Attackers use automation and can launch sophisticated attacks at very low cost by rotating and reusing undetected infrastructure. RiskIQ has provided defenders with access to Internet datasets, advanced analytics and machine learning to stay one step ahead. With Security Intelligence Services, RiskIQ now detects unknown threats at the source and tracks how attacks change and spread—in real-time. “The security team’s visibility is mostly based on what they see on the corporate network but once they detect a threat locally, the attacker has already moved —this fact limits defenders’ efficacy—they are always playing catch up,” said Arian Evans, VP of Product Strategy at RiskIQ. “Using the Internet as a replacement for the corporate network, we provide real-time information on the attacker as soon as their attack goes live or moves.” With thousands of customers and processing petabytes of Internet datasets daily, RiskIQ is a pioneer in expanding the reach of the security program to prevent attacks.

The comprehensive service includes: Passive DNS (PDNS) data, a system of record that stores DNS resolution for a given domain or IP address, provides security analysts with insight into how a particular domain name or IP address changes over time. RiskIQ’s implementation of PDNS enables programmatic links between related domains/IP addresses and, when researching an event, can provide context to an attack or additional malicious domains/IP addresses. PDNS helps identify the indicator of compromise through correlation of historical resolution lookups, time-based analysis, and fully qualified domain name lookups. WHOIS data, an internet database of ownership information about a domain, IP address or subnet, can give an organization insight into those behind an attack campaign. WHOIS data helps determine the maliciousness of a given domain or IP address based on ownership records. Using domain registration information, an organization can unmask an attacker’s infrastructure by linking a suspicious domain to other domains registered using the same or similar information. RiskIQ Attack Analytics, a proprietary RiskIQ dataset, is based on malicious observations inside of real-time Internet datasets.

As attacks evolve and propagate outside of your network, RiskIQ behavioral analytics identifies cyber threats and provides customers with filtered lists of known bad hosts, domains, IPs and URLs.

These feeds allow any enterprise security organization to leverage RiskIQ’s vast Internet datasets and expertise to proactively defend their environment’s networks or endpoints from threats. Newly Observed Domains, the first of our attack analytics feeds, is a proprietary enriched RiskIQ dataset containing newly resolving domains.

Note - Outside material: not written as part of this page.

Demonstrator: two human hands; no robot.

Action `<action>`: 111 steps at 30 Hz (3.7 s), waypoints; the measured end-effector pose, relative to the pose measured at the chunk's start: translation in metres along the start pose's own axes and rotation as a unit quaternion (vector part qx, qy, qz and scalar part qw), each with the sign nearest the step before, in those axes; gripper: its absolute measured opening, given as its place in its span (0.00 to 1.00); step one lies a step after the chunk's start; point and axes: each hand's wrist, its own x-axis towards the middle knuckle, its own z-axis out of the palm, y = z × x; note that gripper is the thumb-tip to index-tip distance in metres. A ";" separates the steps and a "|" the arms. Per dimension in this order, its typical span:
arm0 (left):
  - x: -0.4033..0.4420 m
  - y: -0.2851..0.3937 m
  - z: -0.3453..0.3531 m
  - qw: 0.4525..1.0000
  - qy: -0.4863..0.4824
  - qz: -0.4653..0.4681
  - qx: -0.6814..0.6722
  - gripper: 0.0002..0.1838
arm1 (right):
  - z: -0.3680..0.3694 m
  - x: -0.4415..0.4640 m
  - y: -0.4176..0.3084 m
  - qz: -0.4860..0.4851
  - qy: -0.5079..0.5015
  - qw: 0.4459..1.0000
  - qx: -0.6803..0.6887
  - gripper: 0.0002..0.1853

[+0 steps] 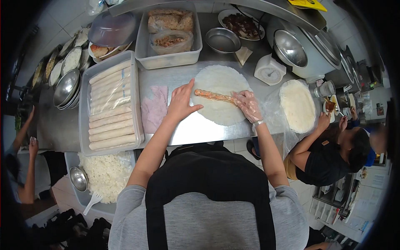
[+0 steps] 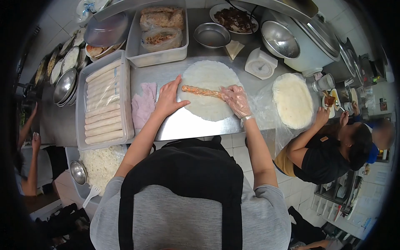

Threat actors often programmatically use different domains for their attack campaigns, therefore newly active domains can serve as a guide to whether a domain is legitimate or not. RiskIQ’s continually updated Newly Observed Domains provides customers with near real-time intelligence of domains seen for the first time. Organizations can proactively defend against new domains that could be hosting phishing sites, distributing or operating malware or posing other cyber threats by blocking newly observed domains for a specified time period based on policy and risk tolerance. "To solve this incredibly difficult problem, RiskIQ has assembled the only complete source of real-time Internet datasets combined with the machine learning and analytics capable of generating truly predictive results," continued Arian Evans, VP of Product Strategy at RiskIQ. “Security Intelligence Services is a major innovation for threat detection—finding threats first using the Internet as a sensor and then using automation to inform the corporate network to block, thereby freeing up resources and increasing the cost to attackers to launch further attacks—in this current state of rapidly morphing threats." Customers can access RiskIQ Security Intelligence Services through a sandbox to test data structures and explore information via a user-friendly interactive application programming interface (API) and documentation.

Data from RiskIQ Security Intelligence Services can then be easily integrated with commonly used security platforms to investigate and protect against threats such as: Advanced persistent threats (APT)/Malware hosting and distribution Phishing, spear phishing and whaling Domain name abuse/Copycat domains Email abuse Watering holes Malvertising For pricing inquiries, please contact sales at RiskIQ.
Security Intelligence Services is available on the RiskIQ website at About RiskIQRiskIQ is a cybersecurity company that helps organizations discover and protect their external facing known, unknown and third-party web, mobile and social digital assets.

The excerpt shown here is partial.